# [TASK STATEMENT]
Nothing outside the range below should be printed. Output exactly the lines from the line with "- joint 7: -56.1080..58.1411" to the line with "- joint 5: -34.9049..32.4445", both included.

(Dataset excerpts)
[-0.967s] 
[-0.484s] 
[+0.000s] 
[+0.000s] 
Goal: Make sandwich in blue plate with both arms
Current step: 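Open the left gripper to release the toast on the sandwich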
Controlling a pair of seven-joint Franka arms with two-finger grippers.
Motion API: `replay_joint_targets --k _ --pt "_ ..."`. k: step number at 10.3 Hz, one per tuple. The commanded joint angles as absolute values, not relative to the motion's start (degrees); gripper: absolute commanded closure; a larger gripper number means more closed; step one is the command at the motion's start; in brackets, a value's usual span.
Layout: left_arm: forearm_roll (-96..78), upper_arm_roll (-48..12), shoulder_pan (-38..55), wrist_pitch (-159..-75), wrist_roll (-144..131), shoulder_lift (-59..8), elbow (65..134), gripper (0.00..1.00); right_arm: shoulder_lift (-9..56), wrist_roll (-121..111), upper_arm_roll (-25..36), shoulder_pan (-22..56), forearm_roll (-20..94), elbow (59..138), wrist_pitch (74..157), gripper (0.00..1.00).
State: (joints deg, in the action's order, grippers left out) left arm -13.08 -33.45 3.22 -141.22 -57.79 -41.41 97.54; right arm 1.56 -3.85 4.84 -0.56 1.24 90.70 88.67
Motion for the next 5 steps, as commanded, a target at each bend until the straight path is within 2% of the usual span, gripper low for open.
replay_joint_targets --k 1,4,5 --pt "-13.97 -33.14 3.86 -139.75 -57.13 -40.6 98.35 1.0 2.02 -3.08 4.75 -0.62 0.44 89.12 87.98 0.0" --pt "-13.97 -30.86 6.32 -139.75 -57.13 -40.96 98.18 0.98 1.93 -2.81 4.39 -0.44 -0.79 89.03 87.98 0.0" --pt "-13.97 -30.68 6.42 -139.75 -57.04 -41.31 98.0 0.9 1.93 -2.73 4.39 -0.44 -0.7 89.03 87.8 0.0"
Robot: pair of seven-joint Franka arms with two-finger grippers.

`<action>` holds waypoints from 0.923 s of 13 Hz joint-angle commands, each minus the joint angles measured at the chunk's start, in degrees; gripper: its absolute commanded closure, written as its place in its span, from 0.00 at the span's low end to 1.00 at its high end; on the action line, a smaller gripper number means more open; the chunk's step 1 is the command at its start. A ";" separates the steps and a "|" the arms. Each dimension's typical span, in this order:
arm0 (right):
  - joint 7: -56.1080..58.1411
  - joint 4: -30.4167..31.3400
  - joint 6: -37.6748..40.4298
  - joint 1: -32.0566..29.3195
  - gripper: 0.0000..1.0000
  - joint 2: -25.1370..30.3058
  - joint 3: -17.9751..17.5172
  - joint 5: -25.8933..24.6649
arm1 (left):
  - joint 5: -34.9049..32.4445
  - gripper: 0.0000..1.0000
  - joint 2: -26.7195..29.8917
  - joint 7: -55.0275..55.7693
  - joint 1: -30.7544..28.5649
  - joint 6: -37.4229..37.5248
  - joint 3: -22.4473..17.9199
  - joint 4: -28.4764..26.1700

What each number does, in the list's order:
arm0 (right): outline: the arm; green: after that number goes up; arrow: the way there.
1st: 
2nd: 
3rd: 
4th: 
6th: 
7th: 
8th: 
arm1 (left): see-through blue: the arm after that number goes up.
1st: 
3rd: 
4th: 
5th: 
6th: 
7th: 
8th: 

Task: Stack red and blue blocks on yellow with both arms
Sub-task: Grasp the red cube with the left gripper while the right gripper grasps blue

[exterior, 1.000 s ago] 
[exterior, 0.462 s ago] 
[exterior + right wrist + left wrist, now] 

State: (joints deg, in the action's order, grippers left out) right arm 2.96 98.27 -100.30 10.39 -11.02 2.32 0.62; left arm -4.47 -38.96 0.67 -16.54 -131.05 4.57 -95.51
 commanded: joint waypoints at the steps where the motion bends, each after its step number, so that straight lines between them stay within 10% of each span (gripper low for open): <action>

# [TASK OUTPUT]
  - joint 7: -56.1080..58.1411
  - joint 4: -30.4167..31.3400
  - joint 6: -37.6748..40.4298
  - joint 1: -32.0566..29.3195
  - gripper: 0.0000..1.0000
  - joint 2: -25.1370..30.3058
  - joint 3: -17.9751..17.5172
  - joint 5: -25.8933..24.6649
arm1 (left):
  - joint 5: -34.9049..32.4445

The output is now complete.